Feminist science academic

Elizabeth A. Wilson is a Samuel Candler Dobbs professor of women’s, gender, and sexuality studies at Emory University. She is a scholar of feminist science studies, and her work brings together psychoanalytic theory, affect theory, feminist and queer theory, and neurobiology. She is the author of Neural Geographies: Feminism and the Microstructure of Cognition (1998), Psychosomatic: Feminism and the Neurological Body (2004), Affect and Artificial Intelligence (2010), and Gut Feminism (2015).

== Education ==
Wilson graduated from University of Otago in New Zealand with a B.Sc. in psychology. As an undergraduate, she majored in psychology in part because they did not have a women's studies department though she continued her support of feminist issues outside of the classroom. She graduated from the University of Sydney with a Ph.D. in psychology.

== Career ==
Wilson is a Samuel Candler Dobbs professor of women’s, gender, and sexuality studies at Emory University. She joined Emory University in 2009. Prior to her appointment at Emory University, she was an Australian Research Council Fellow at the University of New South Wales. The Australian Research Council funded a project titled "The Embodiment of Melancholy: A Feminist Analysis of Depression" that investigated a multidisciplinary approach to understanding depression.

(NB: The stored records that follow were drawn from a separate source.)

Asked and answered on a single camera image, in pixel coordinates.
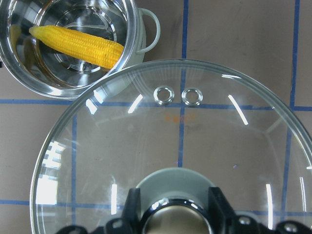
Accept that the yellow corn cob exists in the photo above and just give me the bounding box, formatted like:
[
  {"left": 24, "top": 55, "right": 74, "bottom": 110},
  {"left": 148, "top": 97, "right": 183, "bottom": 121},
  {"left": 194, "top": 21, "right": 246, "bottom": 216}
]
[{"left": 29, "top": 25, "right": 124, "bottom": 69}]

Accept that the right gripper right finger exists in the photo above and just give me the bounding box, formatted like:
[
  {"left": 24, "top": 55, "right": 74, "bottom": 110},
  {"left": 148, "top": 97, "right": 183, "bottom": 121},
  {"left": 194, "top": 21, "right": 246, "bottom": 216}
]
[{"left": 207, "top": 187, "right": 312, "bottom": 234}]

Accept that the pale green steel pot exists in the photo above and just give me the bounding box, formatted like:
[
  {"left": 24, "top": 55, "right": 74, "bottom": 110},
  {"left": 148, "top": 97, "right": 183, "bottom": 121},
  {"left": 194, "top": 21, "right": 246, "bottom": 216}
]
[{"left": 0, "top": 0, "right": 160, "bottom": 99}]

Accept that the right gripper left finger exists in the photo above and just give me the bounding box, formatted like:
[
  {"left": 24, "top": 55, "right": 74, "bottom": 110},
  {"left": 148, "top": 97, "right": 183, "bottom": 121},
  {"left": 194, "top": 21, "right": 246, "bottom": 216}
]
[{"left": 56, "top": 188, "right": 142, "bottom": 234}]

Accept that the glass pot lid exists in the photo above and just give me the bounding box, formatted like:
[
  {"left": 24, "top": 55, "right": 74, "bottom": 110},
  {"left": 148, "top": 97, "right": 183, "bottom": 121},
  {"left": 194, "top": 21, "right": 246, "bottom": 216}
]
[{"left": 30, "top": 60, "right": 312, "bottom": 234}]

She has held positions at the University of Western Sydney, the Australian National University, and the University of Sydney. She was a member of the School of Social Science at the Institute for Advanced Study in Princeton, New Jersey, and she was a Helen Putnam Fellow at the Radcliffe Institute for Advanced Study at Harvard University. While a fellow at the Radcliffe Institute, she completed research for her book Gut Feminism.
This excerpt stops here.